We must also seriously consider whether our justice system is up to the task. A lot of the debate over the past week has focused on whether the courts and the Congress have the power to do what they are doing, but few have addressed the basic question about whether they have the moral authority to do so. Look, the Supreme Court is full of people who are great at parsing words and finding new powers in the Constitution that were never there before, and some folks think a 5-4 decision means the matter is settled. But the SCOTUS has been wrong before in its decisions, and some of its rulings have been later not only overturned but are sore points of obvious stupidity and myopia. How many rulings in the past tried to support the slavery system, how many protected segregation and racial discrimination, how many advanced federal power at the cost of individual freedoms, and how many of them depended on finding powers for the federal government which were never actually listed in the Constitution? Take the Commerce Clause and taxation powers, for example. We have reached the point where, as currently interpreted by the court there is no practical limit to federal power, but the mere existence of the Tenth Amendment proves that could not possibly have been the intent of the men who wrote and ratified the Constitution. And the words of the Declaration of Independence clearly set the rule that power resides with the people, not the government, and it requires the consent of the governed for the government to have any authority to act in any way. That the government tries to redefine what the Constitution says, and in some cases to ignore the Declaration altogether, should be alarming and hateful to all Americans.

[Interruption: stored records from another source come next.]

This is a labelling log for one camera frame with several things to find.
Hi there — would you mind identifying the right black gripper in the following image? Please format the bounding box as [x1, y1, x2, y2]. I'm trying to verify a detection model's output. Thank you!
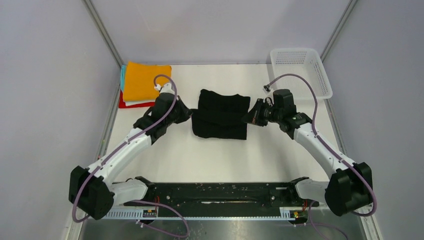
[241, 98, 283, 127]

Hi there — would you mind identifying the black t shirt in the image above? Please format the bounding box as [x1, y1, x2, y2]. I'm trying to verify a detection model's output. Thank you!
[191, 89, 251, 140]

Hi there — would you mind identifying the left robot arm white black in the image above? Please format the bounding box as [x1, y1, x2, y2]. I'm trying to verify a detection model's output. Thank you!
[68, 93, 193, 223]

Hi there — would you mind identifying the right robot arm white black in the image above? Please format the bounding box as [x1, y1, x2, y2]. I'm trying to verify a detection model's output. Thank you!
[241, 89, 376, 216]

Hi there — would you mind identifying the folded orange t shirt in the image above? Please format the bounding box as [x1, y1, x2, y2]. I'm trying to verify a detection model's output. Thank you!
[122, 61, 172, 102]

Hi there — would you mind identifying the folded white t shirt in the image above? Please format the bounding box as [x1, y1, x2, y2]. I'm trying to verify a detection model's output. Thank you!
[121, 92, 160, 108]

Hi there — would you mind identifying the folded red t shirt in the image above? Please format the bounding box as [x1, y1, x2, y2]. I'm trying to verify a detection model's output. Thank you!
[118, 91, 157, 110]

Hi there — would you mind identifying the folded cyan t shirt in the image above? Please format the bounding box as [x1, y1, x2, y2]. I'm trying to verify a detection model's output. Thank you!
[119, 64, 127, 92]

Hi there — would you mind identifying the white plastic basket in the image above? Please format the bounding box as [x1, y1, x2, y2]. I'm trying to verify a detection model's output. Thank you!
[270, 47, 333, 101]

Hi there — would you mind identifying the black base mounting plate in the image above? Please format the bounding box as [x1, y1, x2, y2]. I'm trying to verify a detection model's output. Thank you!
[142, 182, 319, 217]

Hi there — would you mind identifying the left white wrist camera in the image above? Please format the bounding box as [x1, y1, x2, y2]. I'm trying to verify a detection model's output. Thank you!
[154, 82, 175, 95]

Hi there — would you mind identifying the white slotted cable duct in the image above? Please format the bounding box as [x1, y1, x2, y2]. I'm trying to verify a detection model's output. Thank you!
[102, 207, 296, 221]

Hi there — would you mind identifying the aluminium frame rail left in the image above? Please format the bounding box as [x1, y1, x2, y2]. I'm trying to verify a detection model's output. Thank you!
[82, 0, 124, 67]

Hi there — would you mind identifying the aluminium frame rail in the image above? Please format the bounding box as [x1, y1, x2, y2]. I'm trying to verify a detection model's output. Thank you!
[82, 0, 124, 67]
[320, 0, 358, 63]

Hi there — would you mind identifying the aluminium frame rail right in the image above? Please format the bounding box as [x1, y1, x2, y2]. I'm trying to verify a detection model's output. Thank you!
[320, 0, 358, 63]

In the end, we are called back to our senses by the warning from Benjamin Franklin who, when asked what we had created with our Constitution, said “A republic, if you can keep it”.
No matter how great or grave the issue, it is for us to decide, not some overpaid government narcissist or some self-focused unelected judge. The cost, the benefits, and the consequences fall upon us, and it is time for us all to stop allowing others to make life decisions as if they had such right.